> [Activity]: An exact reproduction of all the data is needed, with no images in it.
___
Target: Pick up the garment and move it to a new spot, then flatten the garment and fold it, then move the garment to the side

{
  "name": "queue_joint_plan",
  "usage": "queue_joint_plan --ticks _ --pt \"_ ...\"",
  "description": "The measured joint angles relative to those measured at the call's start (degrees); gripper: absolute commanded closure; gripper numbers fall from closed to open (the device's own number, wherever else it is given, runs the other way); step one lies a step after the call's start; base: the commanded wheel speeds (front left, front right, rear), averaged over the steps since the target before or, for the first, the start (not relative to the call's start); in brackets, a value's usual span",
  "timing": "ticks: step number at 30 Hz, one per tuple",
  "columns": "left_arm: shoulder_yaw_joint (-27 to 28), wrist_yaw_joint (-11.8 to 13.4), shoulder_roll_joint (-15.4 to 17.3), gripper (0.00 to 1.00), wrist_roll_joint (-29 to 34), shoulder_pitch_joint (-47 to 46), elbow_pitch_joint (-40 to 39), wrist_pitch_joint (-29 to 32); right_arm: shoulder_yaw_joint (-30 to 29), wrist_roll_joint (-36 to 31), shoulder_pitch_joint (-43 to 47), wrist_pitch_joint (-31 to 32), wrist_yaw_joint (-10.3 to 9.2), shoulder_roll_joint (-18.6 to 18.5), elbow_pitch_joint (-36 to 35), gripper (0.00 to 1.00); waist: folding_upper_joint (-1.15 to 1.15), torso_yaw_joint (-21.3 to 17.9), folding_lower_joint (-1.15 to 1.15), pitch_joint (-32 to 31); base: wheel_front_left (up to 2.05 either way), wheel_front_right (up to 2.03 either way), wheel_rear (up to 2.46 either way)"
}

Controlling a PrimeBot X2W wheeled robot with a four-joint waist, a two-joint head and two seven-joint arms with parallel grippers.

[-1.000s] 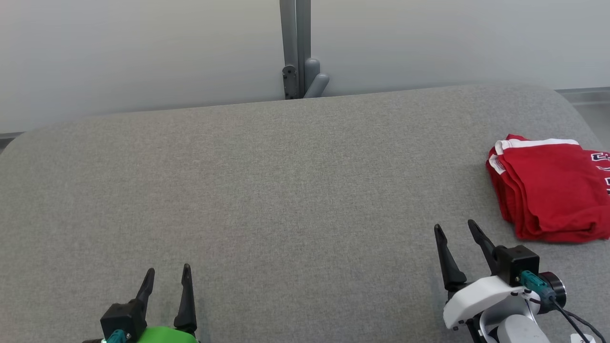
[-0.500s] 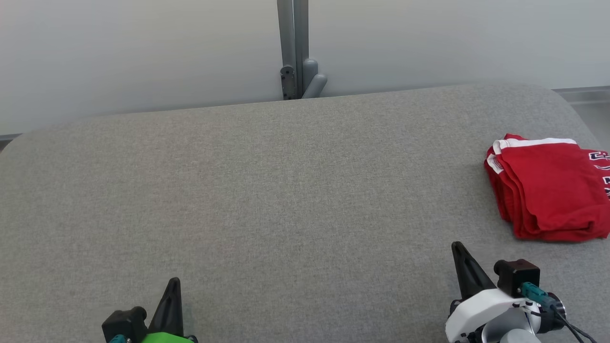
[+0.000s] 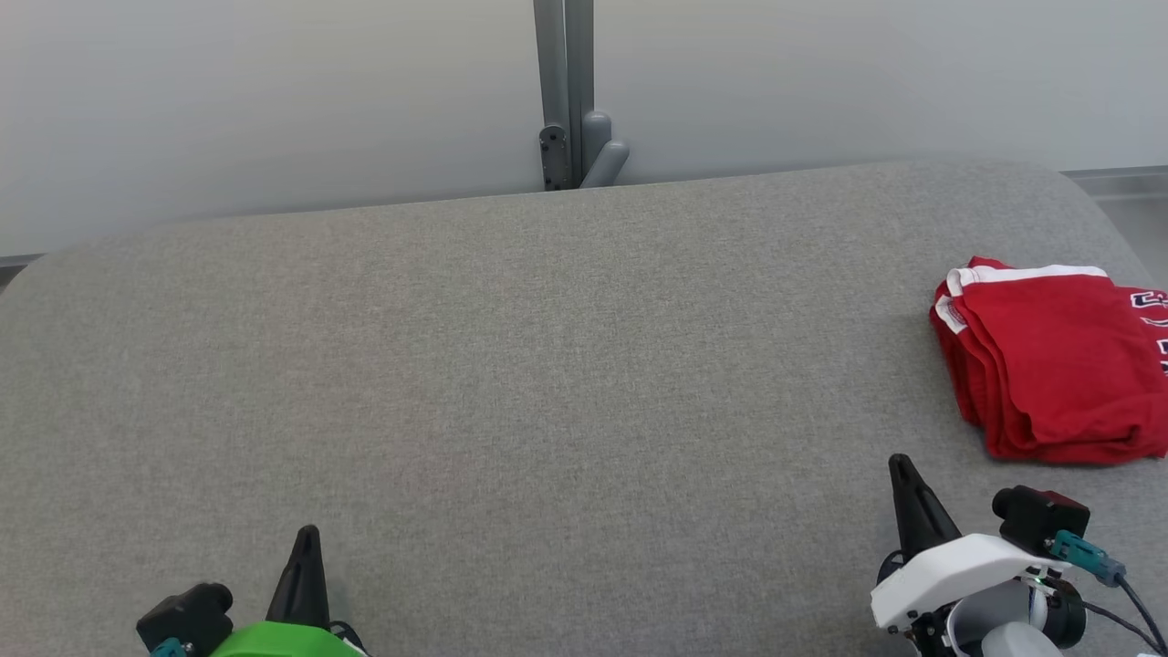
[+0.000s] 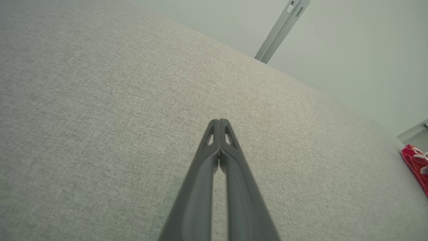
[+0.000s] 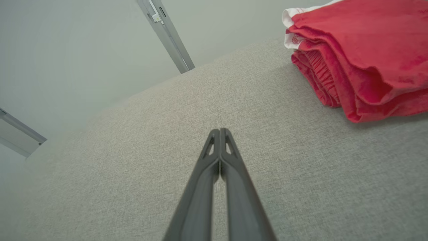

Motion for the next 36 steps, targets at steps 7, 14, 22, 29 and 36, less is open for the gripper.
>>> queue_joint_plan --ticks 7,14,22,29,36 --pt "0.87 -0.08 0.0 1.0 -5.47 -0.31 -0.76 1.38 -0.48 5.9 -0.04 1.44 0.0 -0.01 -0.82 1.0 0.0 0.09 0.0 0.02 0.0 0.0 0.0" --pt "1.56 -0.34 0.01 1.0 -11.25 -0.9 -1.3 2.9 -1.2 12.15 -0.13 2.99 -0.01 -0.02 -1.6 1.0 0.0 0.18 0.0 0.04 0.0 0.0 0.0" --pt "2.4 -0.57 0.01 1.0 -17.1 -1.51 -2.3 4.65 -1.83 18.78 -0.27 4.65 -0.01 -0.02 -2.49 1.0 0.0 0.29 0.0 0.07 0.0 0.0 0.0" --pt "3.25 -0.87 0.02 1.0 -22.93 -2.18 -2.86 6.05 -2.38 24.92 -0.32 6.14 -0.02 -0.04 -3.27 1.0 0.0 0.41 0.0 0.1 0.0 0.0 0.0" --pt "3.71 -1.01 0.02 1.0 -27.27 -2.72 -3.41 7.37 -3.0 29.94 -0.38 7.35 -0.02 -0.05 -3.89 1.0 0.0 0.51 0.0 0.12 0.0 0.0 0.0"
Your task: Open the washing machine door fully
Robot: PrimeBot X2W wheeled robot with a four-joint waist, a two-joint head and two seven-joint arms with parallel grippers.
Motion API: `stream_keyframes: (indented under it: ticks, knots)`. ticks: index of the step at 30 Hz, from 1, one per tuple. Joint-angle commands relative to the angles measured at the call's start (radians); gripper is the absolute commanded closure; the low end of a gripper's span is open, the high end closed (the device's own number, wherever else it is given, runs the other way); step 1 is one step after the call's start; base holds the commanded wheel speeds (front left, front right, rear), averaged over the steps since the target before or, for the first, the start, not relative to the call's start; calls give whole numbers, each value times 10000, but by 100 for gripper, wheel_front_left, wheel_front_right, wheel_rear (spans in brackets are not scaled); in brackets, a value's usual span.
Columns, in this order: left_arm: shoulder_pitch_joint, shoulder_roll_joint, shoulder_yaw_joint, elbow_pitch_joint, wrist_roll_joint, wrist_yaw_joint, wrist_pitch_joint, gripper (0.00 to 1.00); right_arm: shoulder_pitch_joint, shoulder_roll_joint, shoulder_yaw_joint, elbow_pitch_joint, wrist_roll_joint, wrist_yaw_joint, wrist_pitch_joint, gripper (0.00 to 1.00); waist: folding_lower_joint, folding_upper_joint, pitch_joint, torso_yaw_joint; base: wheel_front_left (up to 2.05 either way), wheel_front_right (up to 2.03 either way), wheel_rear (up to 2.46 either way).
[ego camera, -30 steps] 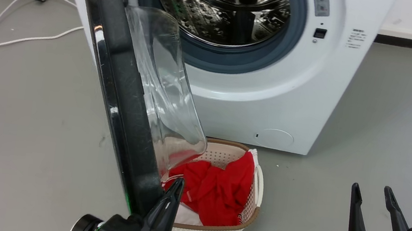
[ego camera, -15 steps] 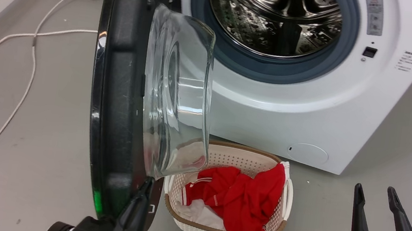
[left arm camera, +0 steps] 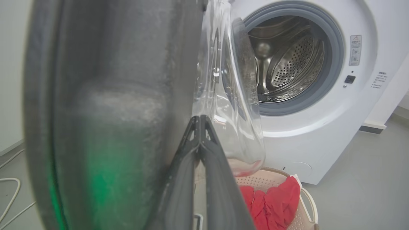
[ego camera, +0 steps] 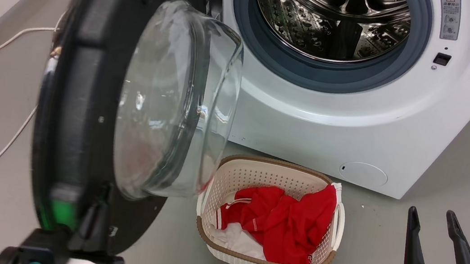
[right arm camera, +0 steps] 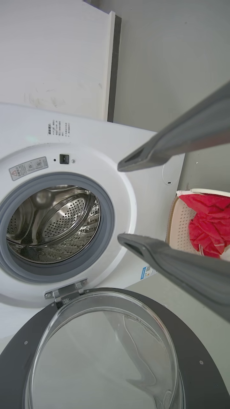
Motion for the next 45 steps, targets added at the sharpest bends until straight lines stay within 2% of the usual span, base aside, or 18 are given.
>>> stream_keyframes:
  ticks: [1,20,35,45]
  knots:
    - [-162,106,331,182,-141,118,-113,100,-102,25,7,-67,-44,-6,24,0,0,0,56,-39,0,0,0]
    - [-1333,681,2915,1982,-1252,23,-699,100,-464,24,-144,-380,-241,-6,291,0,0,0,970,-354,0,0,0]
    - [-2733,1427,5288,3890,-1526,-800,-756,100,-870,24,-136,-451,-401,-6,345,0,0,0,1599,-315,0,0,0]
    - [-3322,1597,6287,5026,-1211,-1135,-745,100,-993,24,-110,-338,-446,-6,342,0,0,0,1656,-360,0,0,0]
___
> [Response for this exercise]:
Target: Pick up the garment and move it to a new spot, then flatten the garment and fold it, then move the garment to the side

{
  "name": "queue_joint_plan",
  "usage": "queue_joint_plan --ticks _ --pt \"_ ...\"",
  "description": "The measured joint angles relative to those measured at the call's start (degrees); gripper: absolute commanded closure; gripper numbers fall from closed to open (the device's own number, wherever else it is given, runs the other way); step one lies a step after the call's start; base: the commanded wheel speeds (front left, front right, rear), averaged over the steps since the target before or, for the first, the start (not relative to the call's start); in brackets, a value's usual span",
  "timing": "ticks: step number at 30 Hz, one per tuple",
  "columns": "left_arm: shoulder_yaw_joint (-27 to 28), wrist_yaw_joint (-11.8 to 13.4), shoulder_roll_joint (-15.4 to 17.3), gripper (0.00 to 1.00), wrist_roll_joint (-29 to 34), shoulder_pitch_joint (-47 to 46), elbow_pitch_joint (-40 to 39), wrist_pitch_joint (-29 to 32); right_arm: shoulder_yaw_joint (-30 to 29), wrist_roll_joint (-36 to 31), shoulder_pitch_joint (-43 to 47), wrist_pitch_joint (-31 to 32), wrist_yaw_joint (-10.3 to 9.2), shoulder_roll_joint (-18.6 to 18.5), elbow_pitch_joint (-36 to 35), gripper (0.00 to 1.00); waist: folding_upper_joint (-1.15 to 1.15), torso_yaw_joint (-21.3 to 17.9), folding_lower_joint (-1.15 to 1.15), pitch_joint (-32 to 31); base: wheel_front_left (up to 2.05 either way), wheel_front_right (up to 2.03 either way), wheel_rear (up to 2.46 either way)"
}

Controlling a PrimeBot X2W wheeled robot with a four-joint waist, a two-joint head and two seven-joint arms with parallel grippers.

[-1.000s] 
[-0.500s] 
[+0.000s] 
[+0.000s] 
[+0.000s] 

Motion for the next 36 steps, targets at steps 7, 14, 22, 29 and 36, less is open for the gripper.
>>> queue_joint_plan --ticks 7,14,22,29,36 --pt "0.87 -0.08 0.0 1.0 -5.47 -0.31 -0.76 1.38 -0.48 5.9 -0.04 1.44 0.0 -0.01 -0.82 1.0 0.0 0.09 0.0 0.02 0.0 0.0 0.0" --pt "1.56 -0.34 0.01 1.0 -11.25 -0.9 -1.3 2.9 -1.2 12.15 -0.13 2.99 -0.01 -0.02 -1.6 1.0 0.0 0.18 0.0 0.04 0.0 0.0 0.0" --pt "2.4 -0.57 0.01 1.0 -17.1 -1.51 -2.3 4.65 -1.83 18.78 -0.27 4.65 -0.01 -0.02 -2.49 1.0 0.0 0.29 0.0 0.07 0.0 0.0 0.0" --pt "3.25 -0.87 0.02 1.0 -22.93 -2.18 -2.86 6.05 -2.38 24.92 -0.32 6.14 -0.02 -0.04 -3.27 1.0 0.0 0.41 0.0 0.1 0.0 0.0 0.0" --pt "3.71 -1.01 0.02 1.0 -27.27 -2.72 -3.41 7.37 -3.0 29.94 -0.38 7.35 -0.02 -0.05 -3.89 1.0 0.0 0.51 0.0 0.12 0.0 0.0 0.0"
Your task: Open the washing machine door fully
Robot: PrimeBot X2W wheeled robot with a four-joint waist, a two-joint head and two seven-joint arms with parallel grippers.
Motion API: `stream_keyframes: (indented under it: ticks, knots)`. ticks: index of the step at 30 Hz, from 1, one per tuple. Joint-angle commands relative to the angles measured at the call's start (radians); gripper is the absolute commanded closure; the low end of a gripper's span is open, the high end closed (the device's own number, wherever else it is given, runs the other way); step 1 is one step after the call's start; base holds the commanded wheel speeds (front left, front right, rear), averaged over the steps since the target before or, for the first, the start, not relative to the call's start; calls give whole numbers, each value times 10000, but by 100 for gripper, wheel_front_left, wheel_front_right, wheel_rear (spans in brackets are not scaled); in brackets, a value's usual span.
Columns, in this order: left_arm: shoulder_pitch_joint, shoulder_roll_joint, shoulder_yaw_joint, elbow_pitch_joint, wrist_roll_joint, wrist_yaw_joint, wrist_pitch_joint, gripper (0.00 to 1.00); right_arm: shoulder_pitch_joint, shoulder_roll_joint, shoulder_yaw_joint, elbow_pitch_joint, wrist_roll_joint, wrist_yaw_joint, wrist_pitch_joint, gripper (0.00 to 1.00); waist: folding_lower_joint, folding_upper_joint, pitch_joint, torso_yaw_joint; base: wheel_front_left (up to 2.05 either way), wheel_front_right (up to 2.03 either way), wheel_rear (up to 2.46 either way).
[ego camera, -30 steps] 
[ego camera, -15 steps] 
[left arm camera, +0 steps] 
[ego camera, +0 steps] 
[right arm camera, +0 steps] 
Motion for the next 45 steps, targets added at the sharpest bends until straight lines stay within 2% of the usual span, base aside, or 18 are given.
>>> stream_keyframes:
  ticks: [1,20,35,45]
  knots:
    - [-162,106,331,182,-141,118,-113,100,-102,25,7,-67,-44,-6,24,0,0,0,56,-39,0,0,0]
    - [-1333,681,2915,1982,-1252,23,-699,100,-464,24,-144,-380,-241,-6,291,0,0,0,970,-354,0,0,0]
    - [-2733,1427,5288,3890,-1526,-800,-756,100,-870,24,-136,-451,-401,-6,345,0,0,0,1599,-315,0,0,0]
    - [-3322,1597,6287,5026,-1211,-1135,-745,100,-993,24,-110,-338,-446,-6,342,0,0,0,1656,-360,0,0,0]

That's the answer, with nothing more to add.